Actually using it is no more complicated than any other flashgun from the same stable, but I struggled to find any benefits - but then I didn't need to, because people buy it in their droves, for their own reasons. Maybe they believe the claim that it gives soft light, or maybe they just think that it must be better because it costs more . . .

My own view is that it's just an overpriced gimmick.
 
I came to the same conclusions as Garry - the light pattern is slightly different, but slap a grid on a rectangular speedlight, and it creates a near-enough round pattern anyway. All of the same attachments and gizmos are available for rectangular speedlights,

Those tiny barn doors don't do anything on either shape of light btw - they are too small compared to the size of the light source (but they do serve as attachment points for some bigger ones):-

View: https://www.instagram.com/p/CniThJTjyr4/
 
The YouTube demo was useful. I guess when I saw the V1 I was hoping that it was a kit space saver that provided good results - but as the title of this thread indicates, thought it was just likely gimmick.

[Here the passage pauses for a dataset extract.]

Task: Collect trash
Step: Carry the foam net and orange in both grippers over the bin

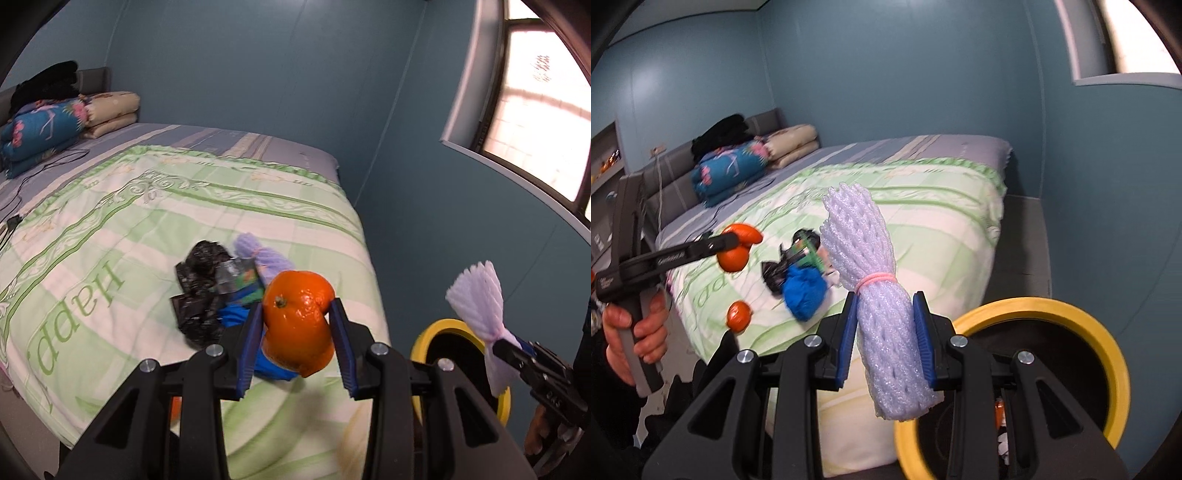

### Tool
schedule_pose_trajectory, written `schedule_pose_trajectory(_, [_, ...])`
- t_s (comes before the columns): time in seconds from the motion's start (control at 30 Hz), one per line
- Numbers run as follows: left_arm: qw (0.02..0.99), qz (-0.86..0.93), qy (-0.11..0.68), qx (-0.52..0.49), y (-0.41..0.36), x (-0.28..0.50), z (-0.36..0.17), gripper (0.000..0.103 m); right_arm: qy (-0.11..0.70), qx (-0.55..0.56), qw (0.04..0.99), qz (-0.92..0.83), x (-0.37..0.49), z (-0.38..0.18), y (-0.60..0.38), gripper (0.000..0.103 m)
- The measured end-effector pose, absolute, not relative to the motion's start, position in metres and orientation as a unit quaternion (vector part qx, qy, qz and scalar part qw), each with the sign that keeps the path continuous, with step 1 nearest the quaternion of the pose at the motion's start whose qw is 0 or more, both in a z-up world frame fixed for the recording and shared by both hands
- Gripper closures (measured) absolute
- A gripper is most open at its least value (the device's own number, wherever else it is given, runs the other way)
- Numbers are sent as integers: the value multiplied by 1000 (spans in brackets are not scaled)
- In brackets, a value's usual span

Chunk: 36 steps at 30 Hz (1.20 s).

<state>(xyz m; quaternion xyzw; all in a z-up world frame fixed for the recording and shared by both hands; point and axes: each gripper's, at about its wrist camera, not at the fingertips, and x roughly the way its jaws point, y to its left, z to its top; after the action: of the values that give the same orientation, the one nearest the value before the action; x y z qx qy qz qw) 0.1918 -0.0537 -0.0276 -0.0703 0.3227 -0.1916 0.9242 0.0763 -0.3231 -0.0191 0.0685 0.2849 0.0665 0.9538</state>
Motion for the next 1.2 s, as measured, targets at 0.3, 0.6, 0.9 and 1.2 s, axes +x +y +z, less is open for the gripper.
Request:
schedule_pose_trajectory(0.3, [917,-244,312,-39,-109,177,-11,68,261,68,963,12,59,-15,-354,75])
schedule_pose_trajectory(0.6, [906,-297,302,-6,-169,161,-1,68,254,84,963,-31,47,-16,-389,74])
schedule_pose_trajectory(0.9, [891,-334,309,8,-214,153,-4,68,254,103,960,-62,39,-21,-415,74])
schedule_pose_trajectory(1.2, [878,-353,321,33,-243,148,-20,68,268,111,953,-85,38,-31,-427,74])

I’m kind of surprised that no one has mentioned that they have one as I assume they are selling by the container load.
 
Personally I prefer the V80III it has the rechargeable battery pack and quicker recycle time like the V1 without the stupid round head.
 
The YouTube demo was useful. I guess when I saw the V1 I was hoping that it was a kit space saver that provided good results - but as the title of this thread indicates, thought it was just likely gimmick.

I’m kind of surprised that no one has mentioned that they have one as I assume they are selling by the container load.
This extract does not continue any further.